_Work to be completed_. The range runs from the line containing "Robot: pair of" through the last line of the material below; retype it exactly, leaving out the pictures.

_Stored data_.

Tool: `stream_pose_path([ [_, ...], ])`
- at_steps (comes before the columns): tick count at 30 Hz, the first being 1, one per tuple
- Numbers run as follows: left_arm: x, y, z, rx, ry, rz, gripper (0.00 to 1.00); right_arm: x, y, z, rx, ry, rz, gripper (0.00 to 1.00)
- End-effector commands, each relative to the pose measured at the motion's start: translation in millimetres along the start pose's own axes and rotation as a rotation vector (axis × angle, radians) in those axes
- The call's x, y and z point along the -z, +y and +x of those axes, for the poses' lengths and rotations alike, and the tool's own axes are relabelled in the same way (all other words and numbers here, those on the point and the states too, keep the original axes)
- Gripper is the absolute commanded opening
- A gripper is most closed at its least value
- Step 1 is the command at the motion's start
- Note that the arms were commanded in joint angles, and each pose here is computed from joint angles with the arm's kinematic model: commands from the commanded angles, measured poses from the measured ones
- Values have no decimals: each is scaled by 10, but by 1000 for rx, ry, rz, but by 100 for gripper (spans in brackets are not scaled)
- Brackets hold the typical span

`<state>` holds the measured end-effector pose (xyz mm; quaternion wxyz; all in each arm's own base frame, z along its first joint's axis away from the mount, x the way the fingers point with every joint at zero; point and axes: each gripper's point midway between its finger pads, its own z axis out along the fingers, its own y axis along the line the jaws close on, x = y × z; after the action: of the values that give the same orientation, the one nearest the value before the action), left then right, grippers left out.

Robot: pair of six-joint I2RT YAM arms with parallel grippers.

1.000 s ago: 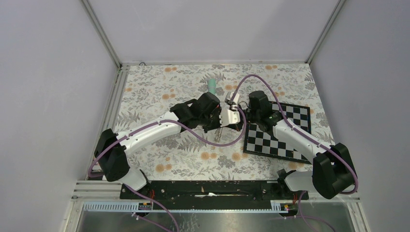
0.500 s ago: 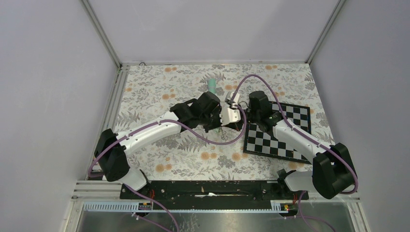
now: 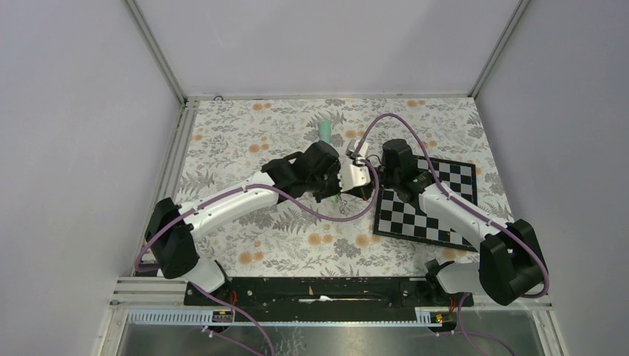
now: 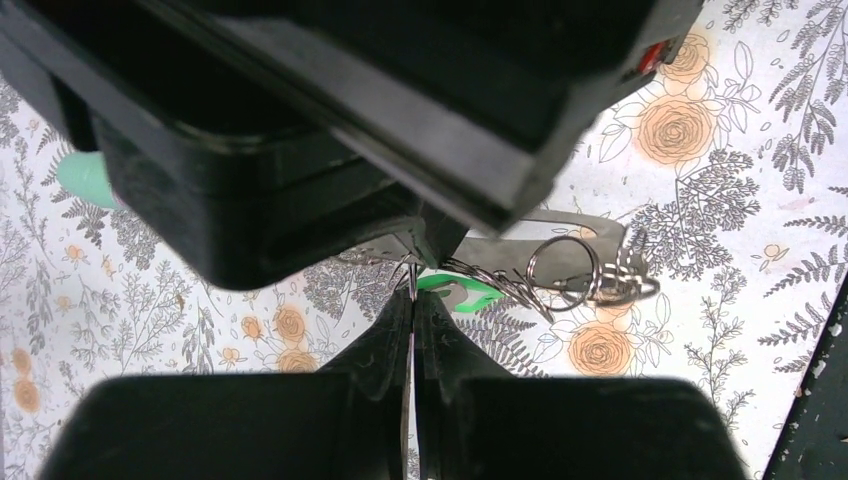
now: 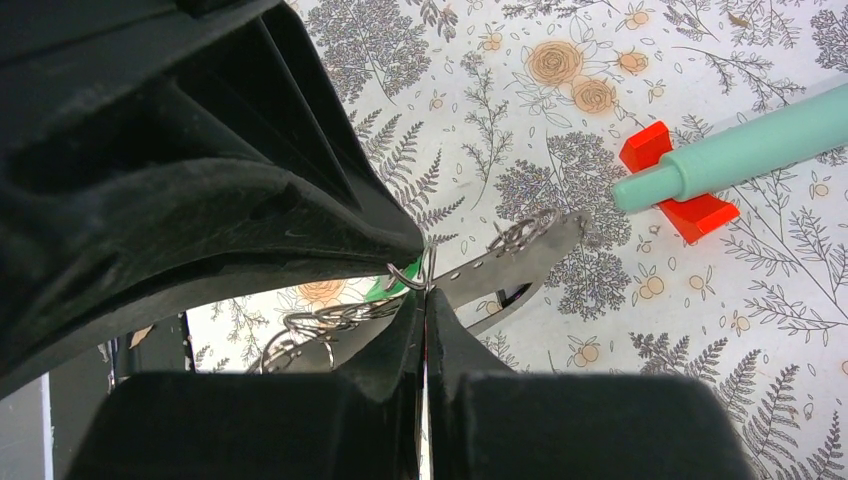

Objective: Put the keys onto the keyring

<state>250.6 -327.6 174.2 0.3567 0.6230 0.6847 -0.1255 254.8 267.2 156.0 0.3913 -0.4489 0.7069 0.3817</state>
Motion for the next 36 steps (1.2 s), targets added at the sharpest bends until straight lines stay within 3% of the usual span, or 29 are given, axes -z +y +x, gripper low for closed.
stream_pose_path([
  [1, 89, 367, -278, 30, -85, -161, 0, 25, 122, -134, 44, -47, -54, 0],
  [14, 86, 467, -180, 40, -60, -224, 0, 38, 156, -140, 53, -51, -69, 0],
  [36, 141, 401, -3, 60, -88, -186, 0, 115, 141, -202, 43, -94, -87, 0],
])
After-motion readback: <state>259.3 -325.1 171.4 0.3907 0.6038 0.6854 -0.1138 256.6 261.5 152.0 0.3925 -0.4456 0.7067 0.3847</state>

_Answer space_.
Robot: pair of six-joint I2RT YAM arms with parallel grippers.

1.000 s ago: 
0.500 s ago: 
now: 
now: 
now: 

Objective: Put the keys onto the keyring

<state>250.6 -327.6 174.2 0.3567 0.6230 0.6847 -0.1255 254.8 267.2 156.0 0.3913 -0.4489 0.7069 0.3817</state>
Motion for the next 36 steps (1.2 s), targets added at the sharpest bends until straight lines stay within 3% of the usual span, or 29 are given, axes -z +y +x, gripper low for closed.
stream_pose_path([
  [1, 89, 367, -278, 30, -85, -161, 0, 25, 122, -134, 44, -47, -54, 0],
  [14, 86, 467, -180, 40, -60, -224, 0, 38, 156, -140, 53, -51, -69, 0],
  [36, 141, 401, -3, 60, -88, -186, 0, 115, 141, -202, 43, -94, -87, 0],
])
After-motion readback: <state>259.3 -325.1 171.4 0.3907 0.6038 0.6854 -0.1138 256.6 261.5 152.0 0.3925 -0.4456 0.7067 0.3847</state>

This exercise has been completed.